» **Directions for this task**: Repeat the material below. Keep every line exactly as written.

» **Given material**:
——————
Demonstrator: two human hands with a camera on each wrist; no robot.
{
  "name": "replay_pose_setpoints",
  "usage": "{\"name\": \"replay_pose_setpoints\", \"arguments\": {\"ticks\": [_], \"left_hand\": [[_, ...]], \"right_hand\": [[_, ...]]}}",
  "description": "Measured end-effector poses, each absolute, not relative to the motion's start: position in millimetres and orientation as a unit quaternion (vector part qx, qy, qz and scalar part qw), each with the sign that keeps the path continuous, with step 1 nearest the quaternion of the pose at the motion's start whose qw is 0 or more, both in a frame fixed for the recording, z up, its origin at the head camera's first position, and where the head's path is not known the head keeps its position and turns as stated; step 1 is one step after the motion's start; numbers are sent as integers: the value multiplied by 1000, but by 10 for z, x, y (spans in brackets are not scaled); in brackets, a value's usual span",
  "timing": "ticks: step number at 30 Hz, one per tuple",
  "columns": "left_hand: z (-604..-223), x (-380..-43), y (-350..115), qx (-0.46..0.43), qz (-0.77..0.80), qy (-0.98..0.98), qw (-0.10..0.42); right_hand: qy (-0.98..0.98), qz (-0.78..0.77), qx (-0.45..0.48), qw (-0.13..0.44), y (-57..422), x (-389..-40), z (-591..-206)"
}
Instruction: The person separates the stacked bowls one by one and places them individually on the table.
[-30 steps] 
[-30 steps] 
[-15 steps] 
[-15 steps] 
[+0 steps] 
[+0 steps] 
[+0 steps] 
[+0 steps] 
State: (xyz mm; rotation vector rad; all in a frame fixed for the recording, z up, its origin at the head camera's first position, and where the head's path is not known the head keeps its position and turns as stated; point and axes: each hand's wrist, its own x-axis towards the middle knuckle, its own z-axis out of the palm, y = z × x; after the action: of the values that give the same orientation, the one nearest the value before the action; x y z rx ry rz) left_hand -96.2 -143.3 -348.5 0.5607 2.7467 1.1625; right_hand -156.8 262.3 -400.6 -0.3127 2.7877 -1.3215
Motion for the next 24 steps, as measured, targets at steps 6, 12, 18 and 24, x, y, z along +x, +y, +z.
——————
» **Answer space**:
Demonstrator: two human hands with a camera on each wrist; no robot.
{
  "name": "replay_pose_setpoints",
  "usage": "{\"name\": \"replay_pose_setpoints\", \"arguments\": {\"ticks\": [_], \"left_hand\": [[_, ...]], \"right_hand\": [[_, ...]]}}",
  "description": "Measured end-effector poses, each absolute, not relative to the motion's start: position in millimetres and orientation as a unit quaternion (vector part qx, qy, qz and scalar part qw), each with the sign that keeps the path continuous, with step 1 nearest the quaternion of the pose at the motion's start whose qw is 0 or more, both in a frame fixed for the recording, z up, its origin at the head camera's first position, and where the head's path is not known the head keeps its position and turns as stated; step 1 is one step after the motion's start; numbers are sent as integers: the value multiplied by 1000, but by 10 for z, x, y (spans in brackets are not scaled); in brackets, a value's usual span",
  "timing": "ticks: step number at 30 Hz, one per tuple",
  "columns": "left_hand: z (-604..-223), x (-380..-43), y (-350..115), qx (-0.46..0.43), qz (-0.77..0.80), qy (-0.98..0.98), qw (-0.10..0.42); right_hand: qy (-0.98..0.98), qz (-0.78..0.77), qx (-0.45..0.48), qw (-0.13..0.44), y (-57..422), x (-389..-40), z (-591..-206)"
}
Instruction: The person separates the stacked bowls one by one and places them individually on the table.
[-30 steps] 
[-30 steps] 
[-15 steps] 
[-15 steps] 
[+0 steps] 
[+0 steps] 
[+0 steps] 
[+0 steps] 
State: (xyz mm; rotation vector rad; all in a frame fixed for the recording, z up, its origin at the head camera's first position, and where the head's path is not known the head keeps its position and turns as stated; point and axes: each hand's wrist, its own x-axis towards the middle knuckle, its own z-axis out of the palm, y = z × x; after the action: of the values that give the same orientation, the one nearest the value before the action; x y z rx ry rz) left_hand -96.2 -143.3 -348.5 0.5607 2.7467 1.1625; right_hand -156.8 262.3 -400.6 -0.3127 2.7877 -1.3215
Motion for the next 24 steps, as measured, targets at steps 6, 12, 18 and 24, x, y, z along +x, +y, +z.

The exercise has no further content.